Hsu’s creative process thrives on movement, noise, and interruption. “Driving used to be pretty central” to his thinking, he explained, but now running serves that role. Unlike writers who crave silence, Hsu finds inspiration in stimulation. “I kind of need there to be music, sound… I don’t mind being interrupted,” he said, adding that life’s interruptions help ground his work. “What I’m trying to write often is about being alive.” For him, clarity comes from structure. “I really need to know how a piece of writing is gonna begin or end,” he said. “If I figure one of those things out, then the rest is a lot easier.”
The extraordinary reception of Stay True took Hsu by surprise. Personally, he said, the accolades didn’t fundamentally change him. “Finishing it was sort of the gift that I was looking for,” he explained. The book began as a private reckoning. “I literally just did it for myself.” That readers connected so deeply with it was unexpected. “The fact that this thing I did for myself actually reaches or affects other people is still very strange to me,” he said. Professionally, the success has complicated his next steps. “It’s made it harder for me to figure out what to do next,” he admitted.

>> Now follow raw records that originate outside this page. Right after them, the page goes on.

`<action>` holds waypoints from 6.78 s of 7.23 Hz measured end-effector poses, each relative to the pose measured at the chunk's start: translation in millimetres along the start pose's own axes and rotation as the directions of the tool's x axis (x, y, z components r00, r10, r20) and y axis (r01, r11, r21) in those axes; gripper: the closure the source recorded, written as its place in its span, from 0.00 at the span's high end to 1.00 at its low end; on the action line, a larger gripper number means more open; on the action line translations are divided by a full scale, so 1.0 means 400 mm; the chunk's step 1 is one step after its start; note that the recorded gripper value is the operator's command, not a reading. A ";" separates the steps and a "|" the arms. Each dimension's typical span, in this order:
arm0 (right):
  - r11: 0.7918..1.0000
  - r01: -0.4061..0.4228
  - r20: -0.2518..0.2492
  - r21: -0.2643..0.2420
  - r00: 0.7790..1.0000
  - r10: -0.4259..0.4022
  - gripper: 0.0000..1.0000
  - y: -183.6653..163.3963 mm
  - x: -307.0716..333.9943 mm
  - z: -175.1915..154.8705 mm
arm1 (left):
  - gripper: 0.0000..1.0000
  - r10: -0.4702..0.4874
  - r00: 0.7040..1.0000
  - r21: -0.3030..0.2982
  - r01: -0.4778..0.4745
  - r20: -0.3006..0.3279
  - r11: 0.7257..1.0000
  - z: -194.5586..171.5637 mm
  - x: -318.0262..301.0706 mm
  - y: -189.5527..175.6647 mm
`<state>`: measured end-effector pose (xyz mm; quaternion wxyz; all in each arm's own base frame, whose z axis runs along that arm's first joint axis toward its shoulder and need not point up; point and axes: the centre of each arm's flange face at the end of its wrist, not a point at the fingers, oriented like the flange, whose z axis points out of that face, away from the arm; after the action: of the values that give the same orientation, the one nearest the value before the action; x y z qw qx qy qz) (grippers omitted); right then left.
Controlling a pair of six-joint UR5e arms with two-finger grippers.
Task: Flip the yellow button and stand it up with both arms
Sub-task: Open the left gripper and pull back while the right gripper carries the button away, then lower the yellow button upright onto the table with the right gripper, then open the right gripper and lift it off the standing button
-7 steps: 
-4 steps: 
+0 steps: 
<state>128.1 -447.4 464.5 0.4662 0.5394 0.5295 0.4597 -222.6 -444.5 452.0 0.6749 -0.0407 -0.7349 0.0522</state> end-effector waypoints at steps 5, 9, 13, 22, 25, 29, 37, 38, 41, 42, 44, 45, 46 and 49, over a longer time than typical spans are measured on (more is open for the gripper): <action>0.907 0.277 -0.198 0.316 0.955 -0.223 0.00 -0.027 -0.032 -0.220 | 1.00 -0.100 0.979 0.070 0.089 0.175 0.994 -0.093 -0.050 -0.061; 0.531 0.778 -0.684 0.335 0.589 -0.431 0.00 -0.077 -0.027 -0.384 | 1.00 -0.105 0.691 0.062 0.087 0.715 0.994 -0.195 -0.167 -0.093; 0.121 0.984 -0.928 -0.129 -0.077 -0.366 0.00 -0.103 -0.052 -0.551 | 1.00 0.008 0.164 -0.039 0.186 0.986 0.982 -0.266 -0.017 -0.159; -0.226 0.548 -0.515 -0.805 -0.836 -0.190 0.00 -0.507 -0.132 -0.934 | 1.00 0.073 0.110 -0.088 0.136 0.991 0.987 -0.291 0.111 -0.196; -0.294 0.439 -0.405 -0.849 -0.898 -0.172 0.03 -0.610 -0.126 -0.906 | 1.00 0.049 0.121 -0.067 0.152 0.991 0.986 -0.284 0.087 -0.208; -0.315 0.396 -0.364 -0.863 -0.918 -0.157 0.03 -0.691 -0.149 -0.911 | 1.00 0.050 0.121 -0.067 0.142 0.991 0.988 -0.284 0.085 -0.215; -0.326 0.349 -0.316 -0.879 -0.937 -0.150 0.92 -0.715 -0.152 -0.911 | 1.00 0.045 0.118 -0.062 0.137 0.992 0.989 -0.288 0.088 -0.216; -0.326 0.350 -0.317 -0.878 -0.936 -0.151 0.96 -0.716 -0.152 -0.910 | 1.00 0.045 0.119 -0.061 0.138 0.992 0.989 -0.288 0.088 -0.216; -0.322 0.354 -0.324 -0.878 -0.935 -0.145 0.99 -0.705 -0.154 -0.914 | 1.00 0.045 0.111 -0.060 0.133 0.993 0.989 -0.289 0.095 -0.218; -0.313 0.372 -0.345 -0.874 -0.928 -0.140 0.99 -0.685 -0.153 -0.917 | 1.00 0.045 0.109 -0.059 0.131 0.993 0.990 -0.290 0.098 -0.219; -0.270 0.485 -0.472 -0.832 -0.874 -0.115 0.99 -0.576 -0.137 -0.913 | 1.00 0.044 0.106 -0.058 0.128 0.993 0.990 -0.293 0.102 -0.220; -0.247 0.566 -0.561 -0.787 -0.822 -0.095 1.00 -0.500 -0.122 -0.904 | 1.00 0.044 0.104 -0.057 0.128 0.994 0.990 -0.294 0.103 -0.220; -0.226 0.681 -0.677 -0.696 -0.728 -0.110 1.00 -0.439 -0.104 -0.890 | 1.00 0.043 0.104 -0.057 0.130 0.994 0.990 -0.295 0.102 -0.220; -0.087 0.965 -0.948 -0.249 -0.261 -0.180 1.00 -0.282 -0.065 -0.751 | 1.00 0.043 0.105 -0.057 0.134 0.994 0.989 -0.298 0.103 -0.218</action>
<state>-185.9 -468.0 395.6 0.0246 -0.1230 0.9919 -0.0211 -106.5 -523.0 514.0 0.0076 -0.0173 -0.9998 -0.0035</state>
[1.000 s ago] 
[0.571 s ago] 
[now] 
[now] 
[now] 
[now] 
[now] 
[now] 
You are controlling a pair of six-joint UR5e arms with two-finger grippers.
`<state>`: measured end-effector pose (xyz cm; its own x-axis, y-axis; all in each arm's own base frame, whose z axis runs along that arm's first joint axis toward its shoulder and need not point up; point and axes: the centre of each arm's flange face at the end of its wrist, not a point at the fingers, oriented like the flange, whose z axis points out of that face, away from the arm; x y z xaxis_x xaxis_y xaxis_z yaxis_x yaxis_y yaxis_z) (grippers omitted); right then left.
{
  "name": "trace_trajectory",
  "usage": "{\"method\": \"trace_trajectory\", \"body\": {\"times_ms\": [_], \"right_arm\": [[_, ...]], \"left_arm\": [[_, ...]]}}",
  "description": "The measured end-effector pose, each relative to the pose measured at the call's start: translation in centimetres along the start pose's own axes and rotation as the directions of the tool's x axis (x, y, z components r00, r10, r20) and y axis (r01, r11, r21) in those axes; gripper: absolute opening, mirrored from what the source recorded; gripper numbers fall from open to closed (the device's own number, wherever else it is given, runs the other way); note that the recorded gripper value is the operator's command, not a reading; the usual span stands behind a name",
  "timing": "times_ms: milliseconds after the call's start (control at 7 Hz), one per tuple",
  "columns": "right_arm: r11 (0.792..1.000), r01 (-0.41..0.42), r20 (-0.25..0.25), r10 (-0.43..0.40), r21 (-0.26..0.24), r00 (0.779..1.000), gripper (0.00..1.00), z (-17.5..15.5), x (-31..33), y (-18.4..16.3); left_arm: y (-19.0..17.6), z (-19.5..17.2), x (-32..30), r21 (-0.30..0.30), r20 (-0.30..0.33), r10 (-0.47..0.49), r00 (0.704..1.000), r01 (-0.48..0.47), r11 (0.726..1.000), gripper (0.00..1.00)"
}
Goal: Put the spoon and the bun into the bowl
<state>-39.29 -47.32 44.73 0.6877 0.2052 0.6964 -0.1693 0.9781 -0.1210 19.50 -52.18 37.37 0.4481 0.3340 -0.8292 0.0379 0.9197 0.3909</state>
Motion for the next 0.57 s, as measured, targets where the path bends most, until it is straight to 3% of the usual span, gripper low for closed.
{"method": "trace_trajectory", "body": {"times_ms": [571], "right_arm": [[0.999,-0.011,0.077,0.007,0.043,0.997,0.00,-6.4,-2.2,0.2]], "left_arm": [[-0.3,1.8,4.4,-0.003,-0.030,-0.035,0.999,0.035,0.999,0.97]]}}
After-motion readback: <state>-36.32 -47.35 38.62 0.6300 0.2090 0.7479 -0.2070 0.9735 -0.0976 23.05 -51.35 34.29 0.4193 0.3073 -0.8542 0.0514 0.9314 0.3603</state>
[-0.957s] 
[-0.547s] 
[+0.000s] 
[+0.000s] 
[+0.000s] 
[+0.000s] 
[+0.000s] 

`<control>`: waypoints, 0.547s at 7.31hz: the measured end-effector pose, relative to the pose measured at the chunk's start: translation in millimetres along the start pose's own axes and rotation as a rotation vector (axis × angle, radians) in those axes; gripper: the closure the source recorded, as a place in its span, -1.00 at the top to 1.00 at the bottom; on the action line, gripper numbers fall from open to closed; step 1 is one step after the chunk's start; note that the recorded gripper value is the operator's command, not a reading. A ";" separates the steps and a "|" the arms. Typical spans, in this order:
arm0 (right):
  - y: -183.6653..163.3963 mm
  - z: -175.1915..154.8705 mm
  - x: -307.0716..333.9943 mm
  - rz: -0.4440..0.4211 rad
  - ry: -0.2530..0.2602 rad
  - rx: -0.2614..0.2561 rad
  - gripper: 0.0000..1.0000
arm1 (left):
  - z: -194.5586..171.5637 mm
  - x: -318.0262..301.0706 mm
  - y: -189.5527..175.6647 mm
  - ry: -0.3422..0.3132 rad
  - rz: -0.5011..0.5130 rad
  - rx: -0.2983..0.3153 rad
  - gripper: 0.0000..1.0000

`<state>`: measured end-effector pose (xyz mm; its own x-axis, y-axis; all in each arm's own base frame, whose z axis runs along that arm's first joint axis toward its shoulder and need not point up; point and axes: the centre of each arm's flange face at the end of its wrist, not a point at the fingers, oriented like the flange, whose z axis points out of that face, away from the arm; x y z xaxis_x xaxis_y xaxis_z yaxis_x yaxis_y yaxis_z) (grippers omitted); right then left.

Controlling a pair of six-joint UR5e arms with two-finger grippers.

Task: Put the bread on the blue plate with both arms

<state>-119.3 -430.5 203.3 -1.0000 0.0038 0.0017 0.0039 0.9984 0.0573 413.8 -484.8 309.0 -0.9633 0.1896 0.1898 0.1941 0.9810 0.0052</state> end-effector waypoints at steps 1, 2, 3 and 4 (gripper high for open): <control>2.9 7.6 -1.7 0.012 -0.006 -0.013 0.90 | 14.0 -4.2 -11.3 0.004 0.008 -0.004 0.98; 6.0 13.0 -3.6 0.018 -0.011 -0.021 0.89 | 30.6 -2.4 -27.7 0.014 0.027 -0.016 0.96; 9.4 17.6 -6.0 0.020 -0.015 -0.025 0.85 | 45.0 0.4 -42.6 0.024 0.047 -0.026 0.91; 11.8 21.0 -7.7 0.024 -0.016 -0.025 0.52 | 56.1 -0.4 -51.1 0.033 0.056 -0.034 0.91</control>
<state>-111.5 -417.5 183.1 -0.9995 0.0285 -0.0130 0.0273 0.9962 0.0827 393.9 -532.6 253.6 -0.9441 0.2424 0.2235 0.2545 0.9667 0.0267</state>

When asked about the biggest challenge he faces as a writer, Hsu didn’t hesitate. “Finding stories,” he said. As a journalist, he thrives when assigned. “Once someone gives me a story, I love every aspect of reporting and meeting people,” he said, but generating pitches on his own doesn’t come as easily. “Some people are just better at it than others.”
His advice to young writers reflects both realism and humility. With today’s media landscape dramatically changed, Hsu encouraged emerging writers to look beyond traditional centers of power. “Sometimes writers think that they need to be somewhere high profile to write meaningful stories,” he said, but meaningful stories are everywhere. “Any small town, there’s probably a very compelling set of stories that people outside of that town want to read.”
At its core, what Hsu loves most about being a writer is learning. “The opportunity to call someone up and ask them questions… it’s my favorite part,” he said. Though an introvert by nature, writing pushes him outward. “It allows me to learn something about the world… and about other people too.”
At the Rancho Mirage Writers Festival, Hua Hsu’s reflections offered a quiet reminder of why personal stories resonate so widely: when told honestly, they become shared experiences—about friendship, loss, and the enduring search for meaning.